American fashion psychologist, professor of psychology, author, and model

Dawnn Karen is an American fashion psychologist, professor of psychology, author, and freelance model.

== Life ==

=== Early life ===
Karen was born in Cleveland, Ohio. She is of African-American and Jamaican heritage. In secondary school she skipped the 5th grade and soon after attended high school at the Cleveland School of the Arts, majoring in vocal music (opera) and minoring in creative writing.

For her undergraduate studies, Karen attended Bowling Green State University, majoring in Psychology and minoring in Ethnic studies. While attending, she made and sold her own jewelry. For her graduate studies, she attended Teachers College, Columbia University, graduating with a Masters of Arts in counseling psychology. While there, she interned at a public relations agency.

=== Personal life ===
Karen currently resides in New York City.

== Career ==

=== Fashion psychologist ===
Karen claims to be the world's first fashion psychologist, and has trademarked the term "Fashion Psychology Field". However, University of Delaware professor Jaehee Jung has offered a course titled the "Social Psychological Aspects of Clothing", combining the fields of fashion and psychology. In addition, Carolyn Mair, author of Fashion Psychology, established the first course and degree program in the psychology of fashion in 2012 at the London College of Fashion at the University of the Arts London.
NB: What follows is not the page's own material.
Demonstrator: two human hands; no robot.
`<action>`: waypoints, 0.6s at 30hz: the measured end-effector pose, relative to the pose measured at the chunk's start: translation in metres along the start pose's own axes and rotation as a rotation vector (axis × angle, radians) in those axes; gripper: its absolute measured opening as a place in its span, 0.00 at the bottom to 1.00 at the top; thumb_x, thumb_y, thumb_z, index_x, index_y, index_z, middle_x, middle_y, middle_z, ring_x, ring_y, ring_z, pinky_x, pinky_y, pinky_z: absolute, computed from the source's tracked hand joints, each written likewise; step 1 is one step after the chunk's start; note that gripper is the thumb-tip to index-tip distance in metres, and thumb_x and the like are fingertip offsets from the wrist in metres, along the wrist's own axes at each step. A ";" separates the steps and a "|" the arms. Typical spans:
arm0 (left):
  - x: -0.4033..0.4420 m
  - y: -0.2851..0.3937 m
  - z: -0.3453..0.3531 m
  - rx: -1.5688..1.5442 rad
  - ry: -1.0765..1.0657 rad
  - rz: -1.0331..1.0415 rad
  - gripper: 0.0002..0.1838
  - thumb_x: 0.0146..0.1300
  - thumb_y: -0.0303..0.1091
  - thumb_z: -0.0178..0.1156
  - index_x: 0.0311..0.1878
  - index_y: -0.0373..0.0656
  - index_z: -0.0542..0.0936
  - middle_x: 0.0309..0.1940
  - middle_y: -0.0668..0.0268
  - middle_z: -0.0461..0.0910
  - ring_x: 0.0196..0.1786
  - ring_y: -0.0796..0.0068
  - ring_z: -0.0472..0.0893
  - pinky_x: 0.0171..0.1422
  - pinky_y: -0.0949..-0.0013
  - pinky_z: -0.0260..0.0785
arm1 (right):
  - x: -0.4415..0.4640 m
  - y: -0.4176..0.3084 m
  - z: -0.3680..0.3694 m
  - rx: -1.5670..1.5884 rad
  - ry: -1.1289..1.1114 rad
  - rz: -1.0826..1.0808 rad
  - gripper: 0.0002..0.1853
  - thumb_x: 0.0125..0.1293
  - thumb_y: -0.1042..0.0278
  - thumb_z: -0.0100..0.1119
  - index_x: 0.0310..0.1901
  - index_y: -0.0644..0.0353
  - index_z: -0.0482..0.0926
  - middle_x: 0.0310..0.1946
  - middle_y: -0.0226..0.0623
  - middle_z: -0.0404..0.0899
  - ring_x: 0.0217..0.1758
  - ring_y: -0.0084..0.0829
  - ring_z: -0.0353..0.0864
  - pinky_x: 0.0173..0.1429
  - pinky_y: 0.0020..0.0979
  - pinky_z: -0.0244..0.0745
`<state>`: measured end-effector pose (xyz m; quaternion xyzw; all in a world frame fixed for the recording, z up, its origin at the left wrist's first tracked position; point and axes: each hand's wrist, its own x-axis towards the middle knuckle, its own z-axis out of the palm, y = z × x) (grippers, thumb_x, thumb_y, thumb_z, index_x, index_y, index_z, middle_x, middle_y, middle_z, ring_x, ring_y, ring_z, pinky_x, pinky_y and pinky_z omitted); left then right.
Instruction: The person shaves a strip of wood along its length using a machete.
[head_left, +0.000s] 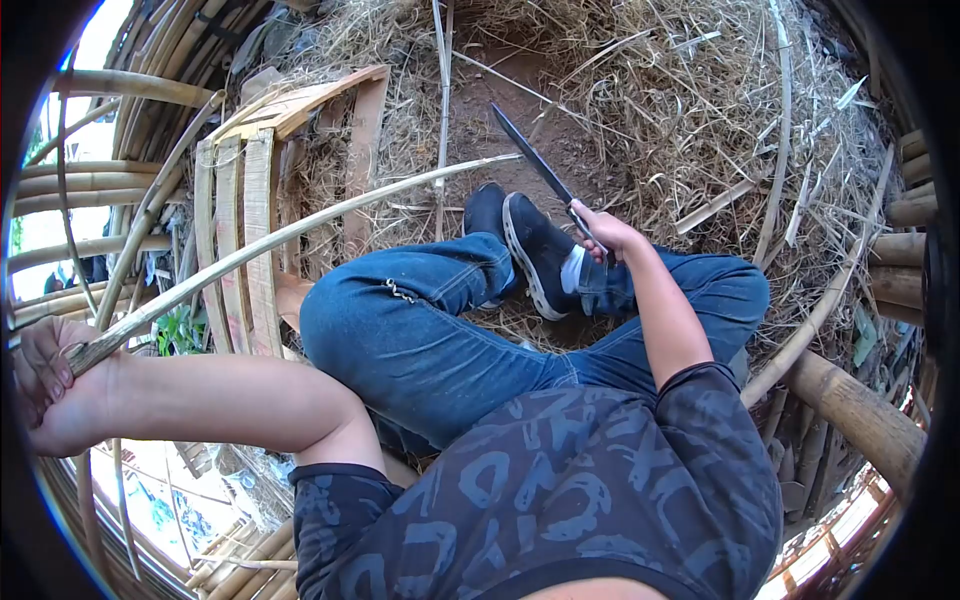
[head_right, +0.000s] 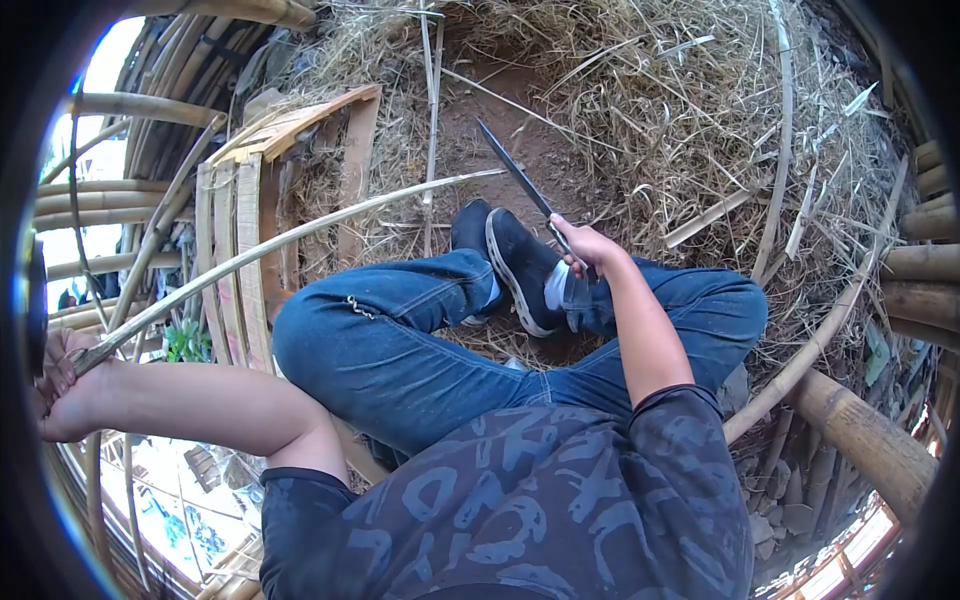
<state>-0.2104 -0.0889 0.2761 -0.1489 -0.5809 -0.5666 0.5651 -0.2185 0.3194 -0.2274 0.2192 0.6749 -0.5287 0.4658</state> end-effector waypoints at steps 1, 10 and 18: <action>0.001 0.000 -0.003 -0.002 -0.009 0.001 0.20 0.63 0.44 0.48 0.15 0.51 0.62 0.08 0.79 0.51 0.07 0.86 0.50 0.14 0.80 0.46 | -0.003 -0.006 -0.003 0.186 -0.125 0.081 0.39 0.67 0.29 0.47 0.19 0.64 0.75 0.13 0.35 0.74 0.13 0.30 0.75 0.19 0.31 0.71; 0.012 -0.001 -0.023 0.065 0.036 0.051 0.18 0.60 0.38 0.51 0.14 0.52 0.62 0.05 0.79 0.51 0.05 0.86 0.50 0.16 0.78 0.50 | -0.092 -0.040 0.064 -0.196 0.169 -0.400 0.32 0.67 0.38 0.56 0.26 0.67 0.79 0.18 0.47 0.79 0.19 0.40 0.80 0.26 0.39 0.72; -0.014 0.001 0.030 0.022 0.218 -0.034 0.27 0.72 0.59 0.41 0.19 0.54 0.59 0.11 0.79 0.48 0.10 0.86 0.47 0.13 0.80 0.39 | 0.017 0.020 0.001 -0.597 0.460 -0.195 0.38 0.66 0.32 0.52 0.30 0.71 0.81 0.23 0.51 0.82 0.27 0.45 0.85 0.35 0.41 0.78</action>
Professor Paola Pizza contributed to the promotion of Fashion Psychology in Italy, beginning to teach in 1992 in courses and master’s programs at Polimoda in Florence, where she served for approximately 25 years as a lecturer in Fashion Psychology, the Psychology of Fashion Consumption, and the Psychology of Sales. She also authored the first Italian handbook of Social Psychology of Fashion (Social Psychology of Fashion: Clothing and Identity, Verona, QuiEdit, first edition 2010; updated second edition 2024).
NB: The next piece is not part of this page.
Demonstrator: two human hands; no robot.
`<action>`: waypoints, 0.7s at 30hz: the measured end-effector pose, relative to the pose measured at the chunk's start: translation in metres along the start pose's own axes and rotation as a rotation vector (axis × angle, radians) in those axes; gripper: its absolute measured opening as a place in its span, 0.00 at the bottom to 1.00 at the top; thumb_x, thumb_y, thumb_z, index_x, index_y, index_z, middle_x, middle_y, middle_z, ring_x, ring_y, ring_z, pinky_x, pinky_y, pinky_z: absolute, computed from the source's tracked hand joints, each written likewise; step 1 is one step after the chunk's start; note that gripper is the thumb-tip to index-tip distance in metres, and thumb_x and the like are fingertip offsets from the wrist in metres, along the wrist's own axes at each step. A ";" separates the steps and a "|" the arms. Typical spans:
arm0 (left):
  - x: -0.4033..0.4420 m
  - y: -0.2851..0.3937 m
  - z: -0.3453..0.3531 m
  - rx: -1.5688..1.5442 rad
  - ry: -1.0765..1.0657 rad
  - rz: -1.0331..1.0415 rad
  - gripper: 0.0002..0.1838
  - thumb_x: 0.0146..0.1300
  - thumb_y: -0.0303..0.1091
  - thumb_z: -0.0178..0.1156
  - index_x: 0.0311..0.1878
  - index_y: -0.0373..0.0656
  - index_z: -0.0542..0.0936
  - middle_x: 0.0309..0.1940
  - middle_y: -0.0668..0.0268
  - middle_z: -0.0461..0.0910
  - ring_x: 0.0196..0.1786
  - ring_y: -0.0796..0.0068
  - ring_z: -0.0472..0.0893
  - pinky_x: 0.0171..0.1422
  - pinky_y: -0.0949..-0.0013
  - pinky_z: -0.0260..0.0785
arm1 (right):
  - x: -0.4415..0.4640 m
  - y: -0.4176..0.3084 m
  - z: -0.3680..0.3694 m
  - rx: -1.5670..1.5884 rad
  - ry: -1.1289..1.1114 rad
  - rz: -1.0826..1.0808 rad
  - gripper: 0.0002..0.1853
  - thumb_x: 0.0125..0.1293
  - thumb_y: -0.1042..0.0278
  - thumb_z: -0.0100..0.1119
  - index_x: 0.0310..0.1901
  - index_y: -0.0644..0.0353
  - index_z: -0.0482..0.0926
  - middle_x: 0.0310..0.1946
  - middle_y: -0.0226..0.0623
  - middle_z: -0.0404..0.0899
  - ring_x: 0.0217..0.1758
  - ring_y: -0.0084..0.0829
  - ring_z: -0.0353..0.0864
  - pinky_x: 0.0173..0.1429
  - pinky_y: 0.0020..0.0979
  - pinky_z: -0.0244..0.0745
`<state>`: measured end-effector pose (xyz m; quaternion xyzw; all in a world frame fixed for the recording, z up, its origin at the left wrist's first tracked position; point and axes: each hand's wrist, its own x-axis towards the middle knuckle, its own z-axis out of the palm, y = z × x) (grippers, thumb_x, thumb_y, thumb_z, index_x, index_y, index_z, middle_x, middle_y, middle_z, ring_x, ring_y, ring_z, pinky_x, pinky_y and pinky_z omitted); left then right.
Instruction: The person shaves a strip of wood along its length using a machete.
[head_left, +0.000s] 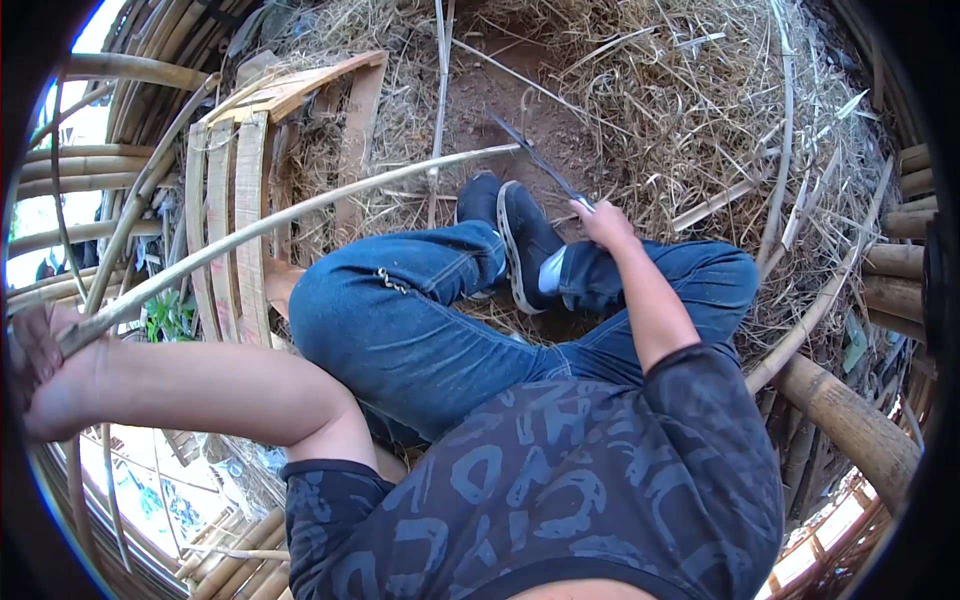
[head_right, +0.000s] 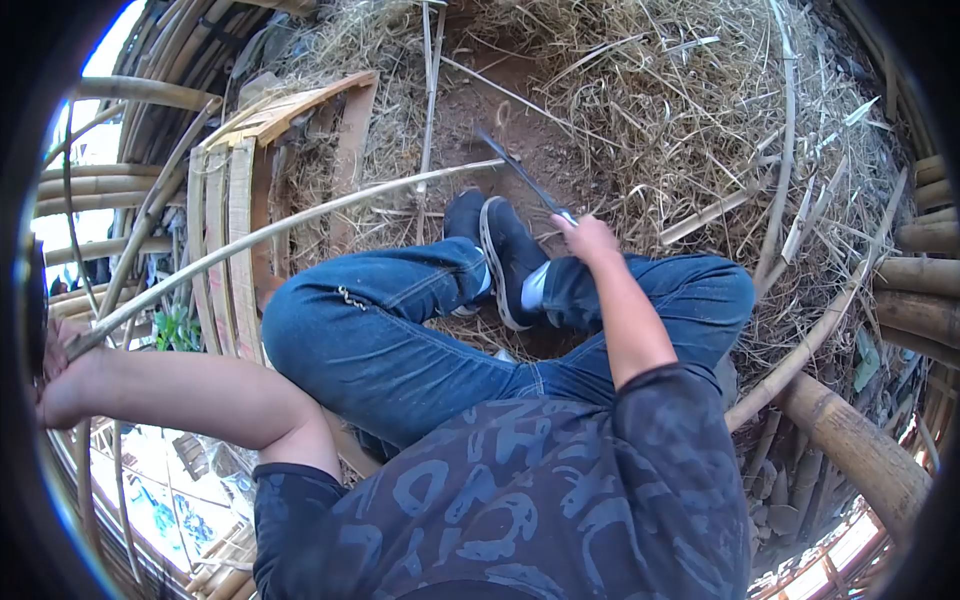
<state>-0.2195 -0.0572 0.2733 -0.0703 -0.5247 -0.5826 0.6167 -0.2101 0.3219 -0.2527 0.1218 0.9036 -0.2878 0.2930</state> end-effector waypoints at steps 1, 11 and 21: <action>-0.005 0.004 0.008 -0.047 0.079 -0.040 0.29 0.74 0.61 0.40 0.20 0.55 0.59 0.12 0.79 0.47 0.11 0.86 0.47 0.13 0.80 0.38 | 0.017 0.021 0.005 -0.053 0.066 -0.051 0.39 0.65 0.31 0.52 0.28 0.71 0.81 0.22 0.51 0.81 0.25 0.44 0.85 0.33 0.41 0.78; 0.062 0.009 -0.044 -0.027 -0.439 -0.029 0.18 0.57 0.37 0.50 0.13 0.55 0.60 0.06 0.80 0.53 0.07 0.87 0.51 0.16 0.81 0.47 | -0.018 -0.036 -0.021 0.547 -0.337 0.187 0.40 0.66 0.31 0.52 0.19 0.69 0.74 0.12 0.40 0.73 0.13 0.33 0.76 0.18 0.36 0.73; 0.058 0.003 -0.053 -0.070 -0.503 -0.090 0.21 0.61 0.45 0.53 0.15 0.55 0.61 0.08 0.82 0.56 0.07 0.88 0.51 0.14 0.82 0.44 | -0.051 -0.035 -0.038 0.025 -0.036 -0.173 0.33 0.64 0.32 0.53 0.35 0.62 0.84 0.28 0.50 0.83 0.36 0.49 0.85 0.40 0.43 0.77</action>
In the beginning of her career, she traveled the Middle East and Eurasia to gather research, creating her fashion psychology field theories. She has worked with clients such as Klarna, A$AP Rocky, PayPal, and Honey.
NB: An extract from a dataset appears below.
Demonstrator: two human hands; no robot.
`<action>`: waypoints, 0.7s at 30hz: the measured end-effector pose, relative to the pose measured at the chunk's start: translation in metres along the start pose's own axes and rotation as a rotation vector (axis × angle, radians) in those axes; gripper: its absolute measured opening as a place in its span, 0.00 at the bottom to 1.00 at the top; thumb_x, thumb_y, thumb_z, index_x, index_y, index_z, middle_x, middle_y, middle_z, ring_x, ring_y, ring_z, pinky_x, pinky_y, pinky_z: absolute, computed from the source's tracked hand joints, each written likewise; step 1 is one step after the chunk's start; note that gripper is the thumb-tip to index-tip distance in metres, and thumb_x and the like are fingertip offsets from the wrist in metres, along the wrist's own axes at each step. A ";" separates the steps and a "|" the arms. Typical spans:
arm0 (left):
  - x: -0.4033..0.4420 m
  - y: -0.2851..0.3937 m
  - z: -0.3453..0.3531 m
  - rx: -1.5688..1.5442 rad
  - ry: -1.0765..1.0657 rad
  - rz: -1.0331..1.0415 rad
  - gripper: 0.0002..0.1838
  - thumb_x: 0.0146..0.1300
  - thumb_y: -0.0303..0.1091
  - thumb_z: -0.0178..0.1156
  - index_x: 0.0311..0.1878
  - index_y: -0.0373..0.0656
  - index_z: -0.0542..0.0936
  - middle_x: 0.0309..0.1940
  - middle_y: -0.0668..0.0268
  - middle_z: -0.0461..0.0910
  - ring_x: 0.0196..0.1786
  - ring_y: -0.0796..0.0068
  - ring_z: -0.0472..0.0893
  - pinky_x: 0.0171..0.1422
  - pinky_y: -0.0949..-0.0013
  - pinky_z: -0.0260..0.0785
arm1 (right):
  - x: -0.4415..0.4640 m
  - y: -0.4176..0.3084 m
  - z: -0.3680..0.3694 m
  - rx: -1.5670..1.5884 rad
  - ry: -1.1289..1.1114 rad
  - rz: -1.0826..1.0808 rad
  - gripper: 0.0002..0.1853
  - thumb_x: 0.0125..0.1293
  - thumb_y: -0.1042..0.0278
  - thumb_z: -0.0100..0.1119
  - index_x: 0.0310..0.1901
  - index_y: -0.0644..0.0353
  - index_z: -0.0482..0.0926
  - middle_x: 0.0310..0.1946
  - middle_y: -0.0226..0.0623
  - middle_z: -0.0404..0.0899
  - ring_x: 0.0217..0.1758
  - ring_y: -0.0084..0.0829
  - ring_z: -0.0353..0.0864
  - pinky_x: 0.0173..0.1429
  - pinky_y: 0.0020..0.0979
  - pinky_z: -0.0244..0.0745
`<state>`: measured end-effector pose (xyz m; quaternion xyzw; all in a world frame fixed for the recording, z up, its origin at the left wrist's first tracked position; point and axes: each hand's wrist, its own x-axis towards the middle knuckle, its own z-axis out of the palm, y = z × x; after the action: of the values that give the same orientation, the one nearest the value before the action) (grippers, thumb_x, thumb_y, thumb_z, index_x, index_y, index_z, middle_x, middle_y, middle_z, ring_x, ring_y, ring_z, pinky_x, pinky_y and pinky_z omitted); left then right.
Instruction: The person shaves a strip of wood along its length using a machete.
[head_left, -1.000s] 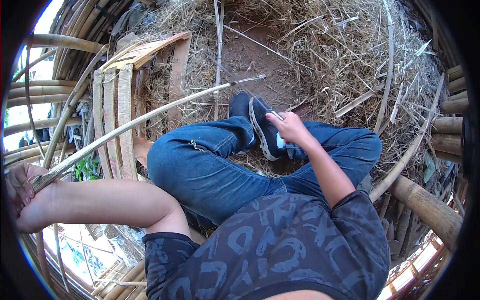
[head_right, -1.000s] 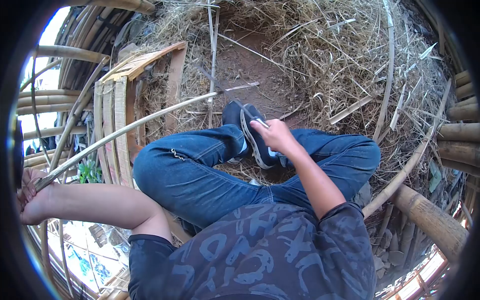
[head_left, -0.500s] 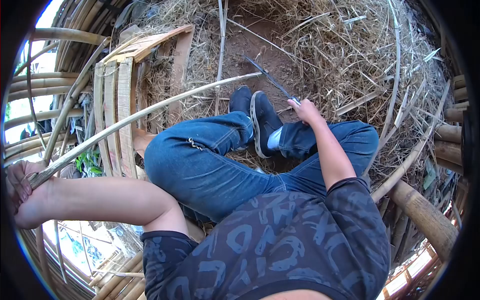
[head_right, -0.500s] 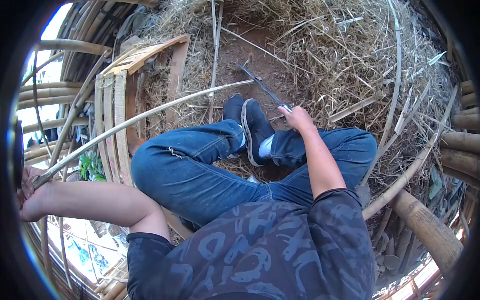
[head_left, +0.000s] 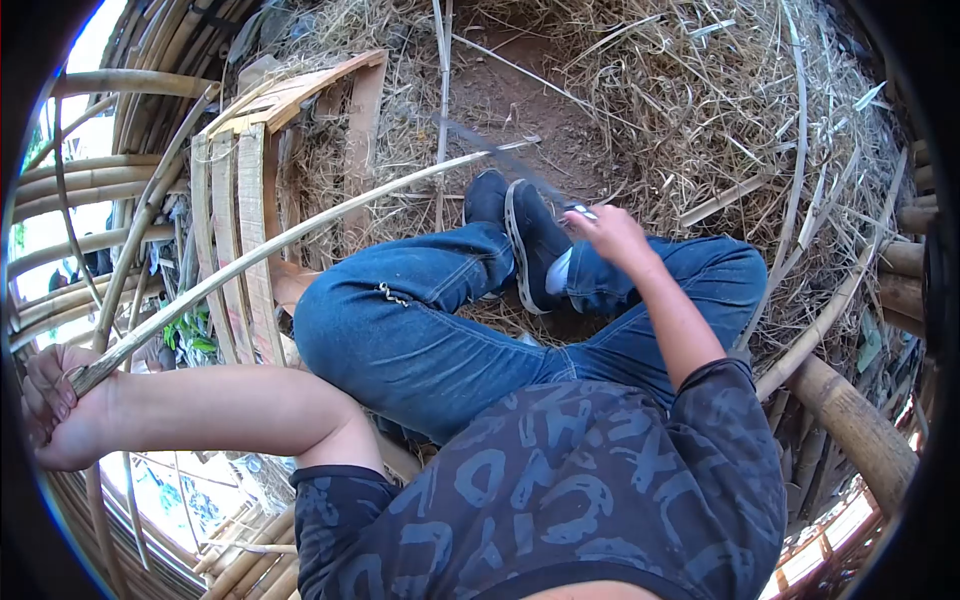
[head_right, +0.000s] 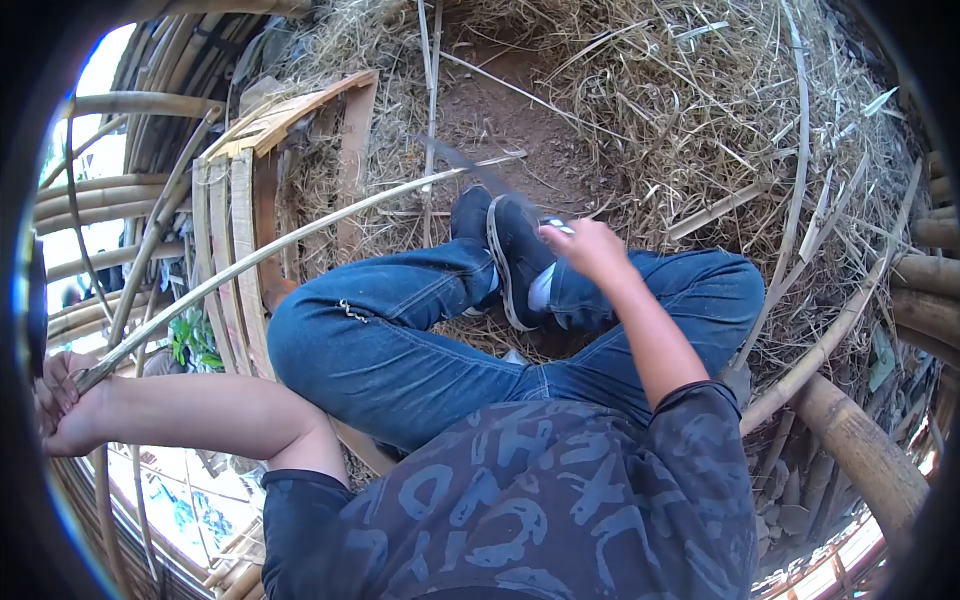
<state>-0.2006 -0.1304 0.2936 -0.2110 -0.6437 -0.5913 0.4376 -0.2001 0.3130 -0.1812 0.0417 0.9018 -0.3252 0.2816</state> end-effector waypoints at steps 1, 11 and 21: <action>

She has spoken at the Kyiv Security Forum on the burkini ban, and at the United Nations on empowering women via fashion psychology.

In 2018, the New York Times described her as "The Dress Doctor". The Times has also called her "the world’s first fashion psychologist".

=== Professor ===
Karen claimed to have been the first black female psychology professor at the Fashion Institute of Technology in April 2015. However, the claim is misleading and inaccurate because Karen was not a full-time professor nor was she the first black female adjunct psychology professor at FIT--she was preceded by at least two others. At FIT, she taught courses including The Psychology of Color and General Psychology in the Social sciences department.

=== Modeling ===
Karen worked as a freelance model while attending Teachers College Columbia University.

== Publications ==
Her book Dress Your Best Life; How to Harness the Power of Clothes To Transform Your Confidence was published in the UK on March 26, 2020. It was also published in the US under Dress Your Best Life; How to Use Fashion Psychology to Take Your Look -- and Your Life -- to the Next Level on April 14, 2020.